No crece en los ojos, el musgo.
Ni en los ojos ni en las cosas que se ven.
Así, de cierta forma, el ojo es un inhibidor del musgo.
Digo el ojo, pero por añadidura, digo también la mirada que proyecta.
Evita que crezca, me refiero, y no lo deja ser.
Y es que el musgo solo crece, reitero, cuando no lo ven.
No importa lo que diga la ciencia, sobre esto.
No importan sus estudios, sus definiciones y menos aún sus evidencias empíricas.
Después de todo, yo también he hecho experimentos y no les miento nunca.
Quien me conoce, sabe que eso es cierto.
O lo invito a creer, más bien, si todavía no lo sabe.
Una vez, por ejemplo, observé un buda de madera.
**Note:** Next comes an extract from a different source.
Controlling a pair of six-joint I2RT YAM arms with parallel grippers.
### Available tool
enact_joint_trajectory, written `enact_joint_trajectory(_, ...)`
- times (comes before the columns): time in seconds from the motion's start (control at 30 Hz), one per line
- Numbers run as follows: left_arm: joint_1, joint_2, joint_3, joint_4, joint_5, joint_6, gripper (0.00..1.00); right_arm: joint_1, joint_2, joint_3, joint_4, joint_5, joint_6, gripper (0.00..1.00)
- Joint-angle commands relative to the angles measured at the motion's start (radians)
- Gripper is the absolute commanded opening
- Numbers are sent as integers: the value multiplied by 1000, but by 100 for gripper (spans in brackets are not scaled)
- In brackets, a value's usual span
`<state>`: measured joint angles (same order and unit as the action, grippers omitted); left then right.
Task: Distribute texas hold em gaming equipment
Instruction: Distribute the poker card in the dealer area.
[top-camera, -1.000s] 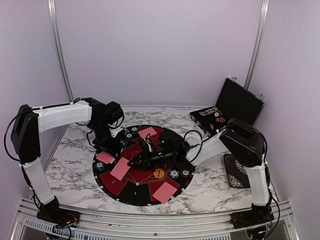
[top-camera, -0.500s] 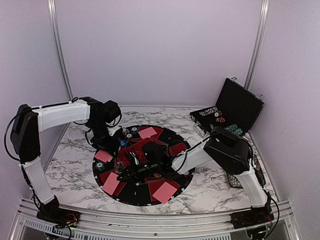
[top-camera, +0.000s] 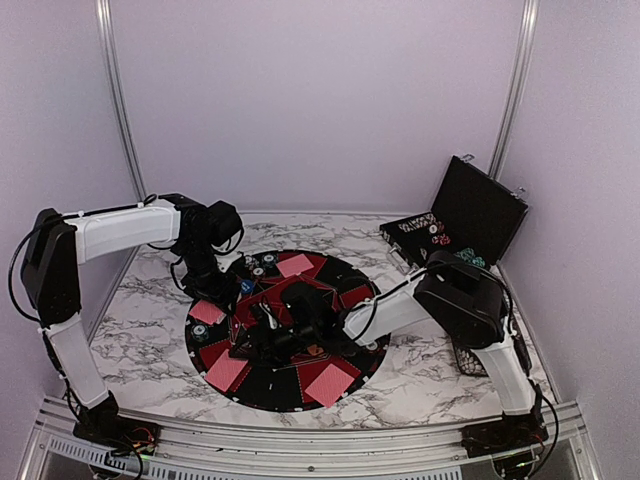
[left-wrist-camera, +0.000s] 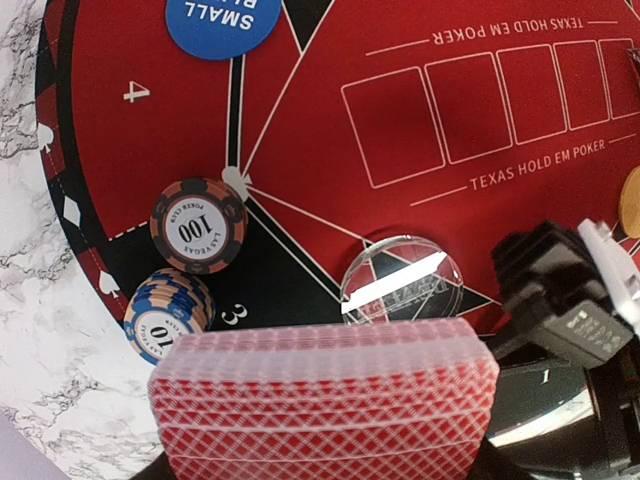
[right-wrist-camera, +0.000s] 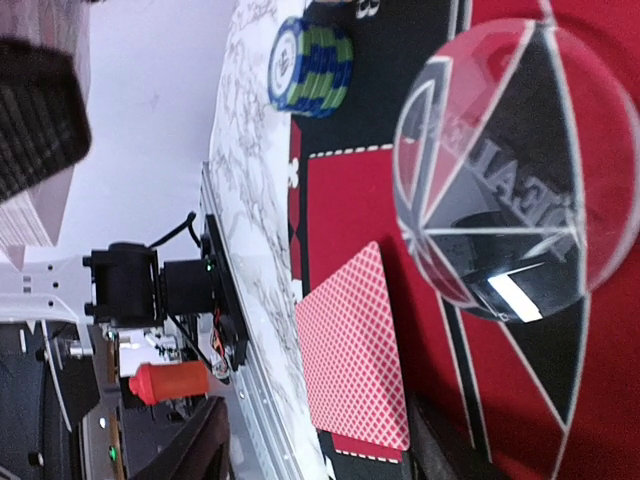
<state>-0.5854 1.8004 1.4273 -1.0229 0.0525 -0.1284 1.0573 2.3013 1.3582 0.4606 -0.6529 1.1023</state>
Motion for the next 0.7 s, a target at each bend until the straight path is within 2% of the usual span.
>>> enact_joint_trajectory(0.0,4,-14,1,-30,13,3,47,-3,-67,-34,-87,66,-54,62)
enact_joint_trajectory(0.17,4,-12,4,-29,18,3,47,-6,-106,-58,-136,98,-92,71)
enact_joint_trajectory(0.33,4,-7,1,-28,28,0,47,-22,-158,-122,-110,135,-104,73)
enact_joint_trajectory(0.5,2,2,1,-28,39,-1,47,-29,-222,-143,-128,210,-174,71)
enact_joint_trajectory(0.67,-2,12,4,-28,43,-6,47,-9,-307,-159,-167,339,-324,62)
Uno muy antiguo, que estaba cerca de la cumbre de un cerro.
Y claro, descubrí que en él, y en el lugar que habitaba, había musgo.
Todo este, sin embargo, crecía en la parte posterior de la figura.
Además, el musgo del lugar, crecía también en las zonas que no alcanzaba su mirada.
Lo comenté esa vez, pero me dijeron que se trataba de la posición en que llegaba la luz del sol.
Para comprobar el error volteé la figura y la dejé mirando en otra dirección.
Años después, cuando volví a aquel lugar, comprobé mi teoría.
De hecho, en honor al musgo, decidí esa vez vendar al buda.
Y es que así, me dije, el musgo crecería a sus anchas.
No he vuelto al lugar desde entonces, ni tampoco pretendo hacerlo.
Lo que quería demostrar, además, ya había sido demostrado.